* **Task instructions**: Pictures are to be left out, and only the lines from the one with "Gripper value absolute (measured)" through the last line of the listing below are to be repeated exactly.

* **Given information**:
[Start of section]
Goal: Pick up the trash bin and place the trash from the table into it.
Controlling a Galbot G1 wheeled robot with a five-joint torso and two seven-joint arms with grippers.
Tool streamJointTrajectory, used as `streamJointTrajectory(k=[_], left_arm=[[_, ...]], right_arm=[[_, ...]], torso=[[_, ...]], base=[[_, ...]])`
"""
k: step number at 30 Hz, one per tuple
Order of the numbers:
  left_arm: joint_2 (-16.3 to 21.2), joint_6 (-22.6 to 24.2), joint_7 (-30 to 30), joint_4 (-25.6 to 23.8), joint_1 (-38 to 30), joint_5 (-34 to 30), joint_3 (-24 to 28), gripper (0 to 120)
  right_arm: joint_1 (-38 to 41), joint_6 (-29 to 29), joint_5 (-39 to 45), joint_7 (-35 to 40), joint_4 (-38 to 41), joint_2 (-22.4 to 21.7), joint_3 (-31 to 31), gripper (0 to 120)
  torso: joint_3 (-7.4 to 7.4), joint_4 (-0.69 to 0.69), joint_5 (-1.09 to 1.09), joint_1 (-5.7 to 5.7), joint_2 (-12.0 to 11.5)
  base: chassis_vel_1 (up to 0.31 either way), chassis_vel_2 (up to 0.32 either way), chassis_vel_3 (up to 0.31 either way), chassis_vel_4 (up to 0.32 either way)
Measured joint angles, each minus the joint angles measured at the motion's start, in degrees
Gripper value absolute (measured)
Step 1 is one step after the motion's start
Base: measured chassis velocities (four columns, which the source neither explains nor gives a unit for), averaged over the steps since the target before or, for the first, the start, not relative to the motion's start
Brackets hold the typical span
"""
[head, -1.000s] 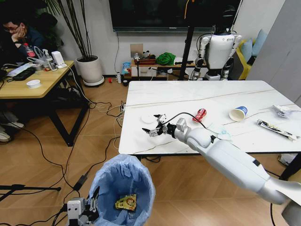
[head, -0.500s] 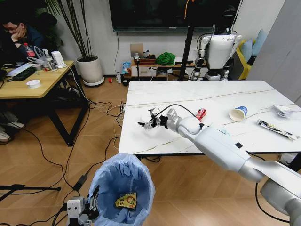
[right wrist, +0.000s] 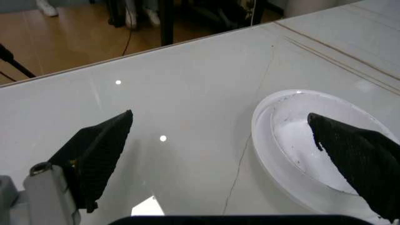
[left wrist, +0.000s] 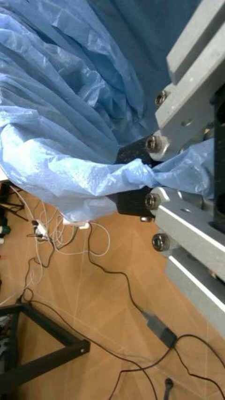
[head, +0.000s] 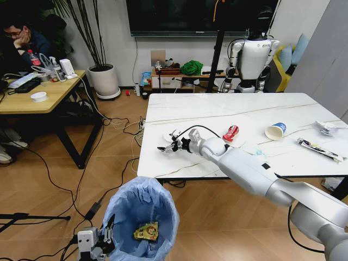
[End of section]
* **Task solution**:
Gripper value absolute (measured)
Step 1 is one step after the motion's start
Base: measured chassis velocities (four columns, which the source neither explains nor gives a unit for), averaged over the steps since the target before or, for the first, the start, not relative to the motion's start
Brackets hold the typical span
"""
[head, -1.000s] 
[head, -0.500s] 
[right wrist, +0.000s] 
[left wrist, +0.000s] 
[head, +0.000s] 

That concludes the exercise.